Below this line is the material. Write out only its lines from the one containing "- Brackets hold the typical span" through the one containing "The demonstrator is", both kept, exactly.
-=-=-
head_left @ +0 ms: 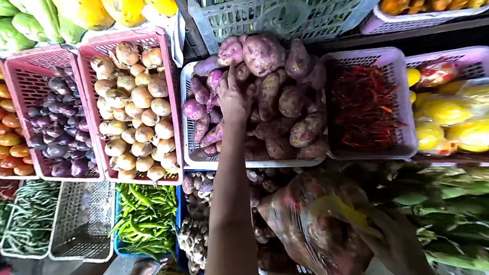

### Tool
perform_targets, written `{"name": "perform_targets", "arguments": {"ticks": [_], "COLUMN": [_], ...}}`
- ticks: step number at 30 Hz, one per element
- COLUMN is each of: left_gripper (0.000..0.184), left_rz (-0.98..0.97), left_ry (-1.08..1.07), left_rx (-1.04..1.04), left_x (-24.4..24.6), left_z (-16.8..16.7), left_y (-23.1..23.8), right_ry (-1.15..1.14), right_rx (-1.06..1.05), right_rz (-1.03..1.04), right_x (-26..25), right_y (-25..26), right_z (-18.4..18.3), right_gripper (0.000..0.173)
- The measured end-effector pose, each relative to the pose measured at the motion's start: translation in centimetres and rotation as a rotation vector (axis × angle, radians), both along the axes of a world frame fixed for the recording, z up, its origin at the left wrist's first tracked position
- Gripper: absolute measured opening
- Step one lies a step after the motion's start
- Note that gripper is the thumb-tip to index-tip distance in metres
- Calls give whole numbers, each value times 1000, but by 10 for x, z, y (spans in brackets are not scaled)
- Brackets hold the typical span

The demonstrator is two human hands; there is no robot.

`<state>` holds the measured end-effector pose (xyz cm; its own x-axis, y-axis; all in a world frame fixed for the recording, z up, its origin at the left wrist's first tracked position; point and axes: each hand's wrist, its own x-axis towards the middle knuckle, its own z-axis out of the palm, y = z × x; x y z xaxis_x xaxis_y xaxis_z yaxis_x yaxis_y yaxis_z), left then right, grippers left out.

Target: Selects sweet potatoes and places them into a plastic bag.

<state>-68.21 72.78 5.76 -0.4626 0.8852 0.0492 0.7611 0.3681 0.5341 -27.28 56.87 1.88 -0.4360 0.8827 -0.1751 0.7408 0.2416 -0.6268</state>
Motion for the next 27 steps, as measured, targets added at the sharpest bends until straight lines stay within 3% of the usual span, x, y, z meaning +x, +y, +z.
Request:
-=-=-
▸ **SOLUTION TO THE EXERCISE**:
- Brackets hold the typical span

The demonstrator is two human hands; there is no robot.

For this exercise, nothing further remains.